AVAILABLE DATA:

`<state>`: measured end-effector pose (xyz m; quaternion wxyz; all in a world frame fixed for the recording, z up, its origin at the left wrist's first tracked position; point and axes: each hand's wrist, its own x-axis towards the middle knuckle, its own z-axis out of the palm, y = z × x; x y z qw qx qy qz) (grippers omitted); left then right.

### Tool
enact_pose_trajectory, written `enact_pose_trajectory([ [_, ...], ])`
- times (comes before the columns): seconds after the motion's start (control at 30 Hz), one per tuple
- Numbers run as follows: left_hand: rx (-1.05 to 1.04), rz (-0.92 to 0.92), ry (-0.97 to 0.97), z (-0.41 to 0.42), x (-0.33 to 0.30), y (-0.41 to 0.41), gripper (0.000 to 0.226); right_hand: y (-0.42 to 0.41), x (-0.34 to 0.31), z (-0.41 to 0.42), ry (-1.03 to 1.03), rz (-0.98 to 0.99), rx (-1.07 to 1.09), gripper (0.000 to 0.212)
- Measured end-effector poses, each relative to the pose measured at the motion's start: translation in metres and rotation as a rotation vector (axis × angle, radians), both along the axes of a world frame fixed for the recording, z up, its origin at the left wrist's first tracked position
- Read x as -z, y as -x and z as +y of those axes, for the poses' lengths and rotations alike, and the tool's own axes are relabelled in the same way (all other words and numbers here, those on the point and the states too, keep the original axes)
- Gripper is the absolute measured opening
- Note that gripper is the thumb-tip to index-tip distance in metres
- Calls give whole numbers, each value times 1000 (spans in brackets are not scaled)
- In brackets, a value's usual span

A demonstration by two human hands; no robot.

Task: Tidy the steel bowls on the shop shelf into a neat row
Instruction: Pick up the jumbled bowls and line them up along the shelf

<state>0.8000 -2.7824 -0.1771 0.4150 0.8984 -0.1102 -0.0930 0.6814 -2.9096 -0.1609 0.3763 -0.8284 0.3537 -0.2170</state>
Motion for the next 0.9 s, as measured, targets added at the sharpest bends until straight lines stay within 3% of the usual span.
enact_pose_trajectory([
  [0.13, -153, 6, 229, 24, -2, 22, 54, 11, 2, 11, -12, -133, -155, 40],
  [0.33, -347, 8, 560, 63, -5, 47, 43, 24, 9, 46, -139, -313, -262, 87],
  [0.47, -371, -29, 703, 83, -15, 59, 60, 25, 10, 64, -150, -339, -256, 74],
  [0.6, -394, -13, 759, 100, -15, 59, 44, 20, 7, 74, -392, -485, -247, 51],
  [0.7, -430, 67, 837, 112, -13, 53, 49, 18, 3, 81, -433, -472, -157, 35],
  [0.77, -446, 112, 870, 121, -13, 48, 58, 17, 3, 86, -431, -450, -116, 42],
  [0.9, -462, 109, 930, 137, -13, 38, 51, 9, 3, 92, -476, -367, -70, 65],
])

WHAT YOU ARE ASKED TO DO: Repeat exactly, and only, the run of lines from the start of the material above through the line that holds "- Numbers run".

YOUR SOLUTION:
`<state>`: measured end-effector pose (xyz m; quaternion wxyz; all in a world frame fixed for the recording, z up, its origin at the left wrist's first tracked position; point and axes: each hand's wrist, its own x-axis towards the middle knuckle, its own z-axis out of the palm, y = z × x; x y z qw qx qy qz) (grippers omitted); left then right.

### Tool
enact_pose_trajectory, written `enact_pose_trajectory([ [_, ...], ])`
- times (comes before the columns): seconds after the motion's start (control at 30 Hz), one per tuple
- Numbers run as follows: left_hand: rx (-1.05 to 1.04), rz (-0.92 to 0.92), ry (-0.97 to 0.97), z (-0.41 to 0.42), x (-0.33 to 0.30), y (-0.41 to 0.41), gripper (0.000 to 0.226); right_hand: y (-0.42 to 0.41), x (-0.34 to 0.31), z (-0.41 to 0.42), ry (-1.03 to 1.03), rz (-0.98 to 0.99), rx (-1.07 to 1.09), gripper (0.000 to 0.212)

The response to this exercise has been given in full.